• The problem: Copy out each line below exactly as it appears.

- Opening Delimiter -

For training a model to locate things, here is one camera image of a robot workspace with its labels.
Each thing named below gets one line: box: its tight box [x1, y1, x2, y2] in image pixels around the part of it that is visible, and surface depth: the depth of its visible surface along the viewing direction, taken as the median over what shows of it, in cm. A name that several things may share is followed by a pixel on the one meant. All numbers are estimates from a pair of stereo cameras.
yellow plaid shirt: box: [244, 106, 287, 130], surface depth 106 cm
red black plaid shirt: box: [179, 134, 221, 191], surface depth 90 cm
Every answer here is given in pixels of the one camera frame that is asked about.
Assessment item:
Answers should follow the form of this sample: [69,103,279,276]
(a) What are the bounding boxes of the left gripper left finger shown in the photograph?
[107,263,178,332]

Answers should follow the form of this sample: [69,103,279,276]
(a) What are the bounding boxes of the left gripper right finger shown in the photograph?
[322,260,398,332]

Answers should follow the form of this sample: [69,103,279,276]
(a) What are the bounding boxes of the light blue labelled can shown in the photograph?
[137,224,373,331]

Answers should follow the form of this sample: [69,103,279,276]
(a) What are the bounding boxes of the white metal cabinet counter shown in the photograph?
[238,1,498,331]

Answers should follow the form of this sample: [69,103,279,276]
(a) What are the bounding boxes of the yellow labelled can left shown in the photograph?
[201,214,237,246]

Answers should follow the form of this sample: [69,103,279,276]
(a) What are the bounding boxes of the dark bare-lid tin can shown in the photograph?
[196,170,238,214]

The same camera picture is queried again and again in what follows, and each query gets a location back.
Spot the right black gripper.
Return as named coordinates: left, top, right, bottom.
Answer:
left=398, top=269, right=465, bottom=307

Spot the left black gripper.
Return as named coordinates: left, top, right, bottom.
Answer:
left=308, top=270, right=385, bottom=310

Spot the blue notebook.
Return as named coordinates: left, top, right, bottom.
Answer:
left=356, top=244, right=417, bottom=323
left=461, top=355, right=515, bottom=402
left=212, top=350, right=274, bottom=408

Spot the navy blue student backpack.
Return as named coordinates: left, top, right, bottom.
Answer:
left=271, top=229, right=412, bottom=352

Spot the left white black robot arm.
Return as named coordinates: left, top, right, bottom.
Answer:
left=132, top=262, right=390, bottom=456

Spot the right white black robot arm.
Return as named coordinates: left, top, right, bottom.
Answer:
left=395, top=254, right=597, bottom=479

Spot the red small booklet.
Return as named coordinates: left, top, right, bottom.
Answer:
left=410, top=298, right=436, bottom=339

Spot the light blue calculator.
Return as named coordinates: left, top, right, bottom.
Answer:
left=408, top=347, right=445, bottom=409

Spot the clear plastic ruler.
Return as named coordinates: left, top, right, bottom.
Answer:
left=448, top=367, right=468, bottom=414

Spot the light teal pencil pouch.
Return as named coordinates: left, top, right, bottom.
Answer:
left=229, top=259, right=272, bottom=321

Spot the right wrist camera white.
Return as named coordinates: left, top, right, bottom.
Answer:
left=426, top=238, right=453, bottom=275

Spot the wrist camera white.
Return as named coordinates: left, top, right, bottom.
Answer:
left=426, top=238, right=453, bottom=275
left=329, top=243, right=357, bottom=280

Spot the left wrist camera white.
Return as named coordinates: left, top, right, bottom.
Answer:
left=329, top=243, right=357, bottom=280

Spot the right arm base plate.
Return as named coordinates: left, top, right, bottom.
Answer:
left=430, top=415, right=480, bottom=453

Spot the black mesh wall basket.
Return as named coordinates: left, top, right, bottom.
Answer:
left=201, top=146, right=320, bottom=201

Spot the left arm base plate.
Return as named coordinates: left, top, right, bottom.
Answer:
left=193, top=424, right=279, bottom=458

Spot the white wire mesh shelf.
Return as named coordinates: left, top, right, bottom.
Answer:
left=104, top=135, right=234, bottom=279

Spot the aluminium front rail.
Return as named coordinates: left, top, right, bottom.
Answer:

- Closing Delimiter -

• Result:
For training a model to locate things, here is one camera image of a robot workspace with its labels.
Each thing named below gets one line: box: its tight box [x1, y1, x2, y2] in image pixels around the part of it that is visible, and surface depth: the depth of its visible surface along the viewing direction, taken as the median over what shows of it, in cm. A name that several things may share is followed by a pixel on the one meant. All numbers are estimates from a pair of stereo cameras.
yellow plaid shirt: box: [244, 106, 287, 130], surface depth 106 cm
red black plaid shirt: box: [179, 134, 221, 191], surface depth 90 cm
Every answer here is given in pixels of the one camera frame that is asked about.
Assessment item:
Answers should follow the form of this sample: [69,103,279,276]
(a) What are the bounding boxes of the left gripper left finger shown in the photograph?
[107,263,178,332]

Answers should follow the form of this sample: [69,103,279,276]
(a) What are the bounding boxes of the left gripper right finger shown in the photograph?
[322,260,398,332]

Answers should follow the form of this sample: [69,103,279,276]
(a) What are the bounding boxes of the light blue labelled can shown in the photograph?
[137,224,373,331]

Answers should follow the form of this sample: [69,103,279,276]
(a) What are the bounding boxes of the white metal cabinet counter shown in the photograph?
[238,1,498,331]

Answers should follow the form of this sample: [69,103,279,276]
(a) What are the bounding boxes of the yellow labelled can left shown in the photograph?
[201,214,237,246]

Answers should follow the form of this sample: [69,103,279,276]
(a) What are the bounding boxes of the dark bare-lid tin can shown in the photograph?
[196,170,238,214]

The same camera picture is queried again and again in what follows, and each query gets a location back.
Spot the right black gripper.
Return as named coordinates: left, top, right, bottom.
Answer:
left=398, top=269, right=465, bottom=307

Spot the left black gripper.
Return as named coordinates: left, top, right, bottom.
Answer:
left=308, top=270, right=385, bottom=310

Spot the blue notebook.
Return as named coordinates: left, top, right, bottom.
Answer:
left=356, top=244, right=417, bottom=323
left=461, top=355, right=515, bottom=402
left=212, top=350, right=274, bottom=408

Spot the navy blue student backpack.
Return as named coordinates: left, top, right, bottom.
Answer:
left=271, top=229, right=412, bottom=352

Spot the left white black robot arm.
Return as named coordinates: left, top, right, bottom.
Answer:
left=132, top=262, right=390, bottom=456

Spot the right white black robot arm.
Return as named coordinates: left, top, right, bottom.
Answer:
left=395, top=254, right=597, bottom=479

Spot the red small booklet.
Return as named coordinates: left, top, right, bottom.
Answer:
left=410, top=298, right=436, bottom=339

Spot the light blue calculator.
Return as named coordinates: left, top, right, bottom.
Answer:
left=408, top=347, right=445, bottom=409

Spot the clear plastic ruler.
Return as named coordinates: left, top, right, bottom.
Answer:
left=448, top=367, right=468, bottom=414

Spot the light teal pencil pouch.
Return as named coordinates: left, top, right, bottom.
Answer:
left=229, top=259, right=272, bottom=321

Spot the right wrist camera white.
Return as named coordinates: left, top, right, bottom.
Answer:
left=426, top=238, right=453, bottom=275

Spot the wrist camera white.
Return as named coordinates: left, top, right, bottom.
Answer:
left=426, top=238, right=453, bottom=275
left=329, top=243, right=357, bottom=280

Spot the left wrist camera white.
Return as named coordinates: left, top, right, bottom.
Answer:
left=329, top=243, right=357, bottom=280

Spot the right arm base plate.
Return as named coordinates: left, top, right, bottom.
Answer:
left=430, top=415, right=480, bottom=453

Spot the black mesh wall basket.
Return as named coordinates: left, top, right, bottom.
Answer:
left=201, top=146, right=320, bottom=201

Spot the left arm base plate.
Return as named coordinates: left, top, right, bottom.
Answer:
left=193, top=424, right=279, bottom=458

Spot the white wire mesh shelf.
Return as named coordinates: left, top, right, bottom.
Answer:
left=104, top=135, right=234, bottom=279

Spot the aluminium front rail.
Return as named coordinates: left, top, right, bottom.
Answer:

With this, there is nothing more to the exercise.